Art of the Smart

K-Shaped Inflation

The K-shaped economy will bring K-shaped inflation with it.


I’m not the first to talk about this, but I feel like I need to help broadcast this message. This is US-centric. As always, take with salt. I’ll try to be brief.

Useful Background

In order to help manage the economy, central banks engage in monetary policy. They can help energize or relax markets by managing how much money is in play. "Reducing" the amount of money slows the economy by limiting the funds available for risky investments or those that don’t yield much.

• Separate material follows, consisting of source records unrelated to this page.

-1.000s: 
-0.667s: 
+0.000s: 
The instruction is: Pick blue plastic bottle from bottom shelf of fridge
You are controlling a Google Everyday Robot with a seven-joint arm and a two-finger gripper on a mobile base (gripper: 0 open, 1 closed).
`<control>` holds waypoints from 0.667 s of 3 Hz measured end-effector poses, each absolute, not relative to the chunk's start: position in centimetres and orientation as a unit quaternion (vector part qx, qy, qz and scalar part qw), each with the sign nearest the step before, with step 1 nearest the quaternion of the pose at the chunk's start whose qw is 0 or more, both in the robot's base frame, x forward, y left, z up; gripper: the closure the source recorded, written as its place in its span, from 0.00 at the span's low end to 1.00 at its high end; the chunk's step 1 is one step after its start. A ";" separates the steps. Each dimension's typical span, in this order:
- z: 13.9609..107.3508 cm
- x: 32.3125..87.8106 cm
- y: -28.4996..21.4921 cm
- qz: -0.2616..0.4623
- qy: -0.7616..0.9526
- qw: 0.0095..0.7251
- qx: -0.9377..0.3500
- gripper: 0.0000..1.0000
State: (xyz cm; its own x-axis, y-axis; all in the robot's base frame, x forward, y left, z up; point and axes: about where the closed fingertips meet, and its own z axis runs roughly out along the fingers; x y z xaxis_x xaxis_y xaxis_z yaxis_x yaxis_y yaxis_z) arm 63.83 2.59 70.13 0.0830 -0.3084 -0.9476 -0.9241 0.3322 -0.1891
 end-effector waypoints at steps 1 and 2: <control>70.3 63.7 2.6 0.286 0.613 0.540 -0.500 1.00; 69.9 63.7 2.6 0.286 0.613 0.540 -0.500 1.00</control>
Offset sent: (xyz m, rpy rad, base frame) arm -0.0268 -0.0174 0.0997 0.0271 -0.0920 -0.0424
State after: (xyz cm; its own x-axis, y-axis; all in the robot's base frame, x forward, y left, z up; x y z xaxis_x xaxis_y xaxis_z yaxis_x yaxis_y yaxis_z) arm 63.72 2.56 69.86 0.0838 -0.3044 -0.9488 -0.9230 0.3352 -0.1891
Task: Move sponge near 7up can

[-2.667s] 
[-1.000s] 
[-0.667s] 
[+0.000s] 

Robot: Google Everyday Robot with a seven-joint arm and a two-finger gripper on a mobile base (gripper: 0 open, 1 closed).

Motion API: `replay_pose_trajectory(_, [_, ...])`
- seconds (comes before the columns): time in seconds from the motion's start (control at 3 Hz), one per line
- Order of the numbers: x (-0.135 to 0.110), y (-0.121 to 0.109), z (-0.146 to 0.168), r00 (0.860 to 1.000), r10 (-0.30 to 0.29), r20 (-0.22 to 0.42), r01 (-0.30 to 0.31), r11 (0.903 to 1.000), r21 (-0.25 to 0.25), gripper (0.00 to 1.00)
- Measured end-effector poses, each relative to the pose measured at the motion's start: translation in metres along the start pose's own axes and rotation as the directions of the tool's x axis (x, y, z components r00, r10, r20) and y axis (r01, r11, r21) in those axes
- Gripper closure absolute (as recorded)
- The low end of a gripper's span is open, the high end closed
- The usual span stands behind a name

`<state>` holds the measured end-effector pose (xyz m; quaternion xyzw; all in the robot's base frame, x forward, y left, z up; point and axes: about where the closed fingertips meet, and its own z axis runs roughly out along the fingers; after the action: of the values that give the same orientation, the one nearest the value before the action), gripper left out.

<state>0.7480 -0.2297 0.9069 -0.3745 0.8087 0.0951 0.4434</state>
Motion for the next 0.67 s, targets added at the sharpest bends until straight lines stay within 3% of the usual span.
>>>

In the other direction, they can "add" money to the economy in order to boost innovation, reduce unemployment, and stoke demand for goods and services. The mechanisms by which this happens are complicated and not the subject of this post.

Suffice it to say that reducing money supply keeps inflation under control and ensures the efficient allocation of resources, but can raise unemployment and slows growth. Too much money means more ideas get funding and gets more people jobs, but can overheat the economy if too much money starts chasing too few goods.

That last bit manifests as inflation, meaning that money doesn't go as far as it used to (like when a 20oz cola was only a dollar). We generally measure inflation with the Consumer Price Index (CPI) which measures the cost of a collection of common things like eggs, milk, cereal, gasoline, and other American household goodies. When these get more expensive, CPI goes up. It’s the Dow Jones of inflation.

What’s Happening Now

In order to prevent another 2008, central banks in most countries are adding money to their economies. The US alone has doubled its money supply in the last two years. One of the worst economic things that can happen during a shock like COVID-19 is a vicious cycle where people are worried they’ll lose their jobs, so they stop buying stuff, which causes businesses to slow down, so they do rounds of layoffs, which causes more uncertainty, and the cycle repeats. Right now there’s more liquidity in markets, so most companies can float the difference, jobs are still intact, people keep buying stuff, and the impact is smoothed.

This is why most of the relief packages are set up as “paycheck protection programs” and corporate loans and not money in your pocket, but that’s a can of worms for another time. #UBI #UniversityShouldBeFree

So we’re seeing the famous K-shaped economy, where some parts of the market are still sluggish while others are explosively successful. Industry and service jobs like factory work, waiters, and clerks are in sharp decline and are at long-term risk of being replaced by machines. At the same time, tech jobs and white collar work are at peak- and growing- demand. It’s inappropriate to measure them together so we’re going to see an economy with a yawning divide between these kinds of industries. Between the manual work and the mental work. Between the haves and have nots.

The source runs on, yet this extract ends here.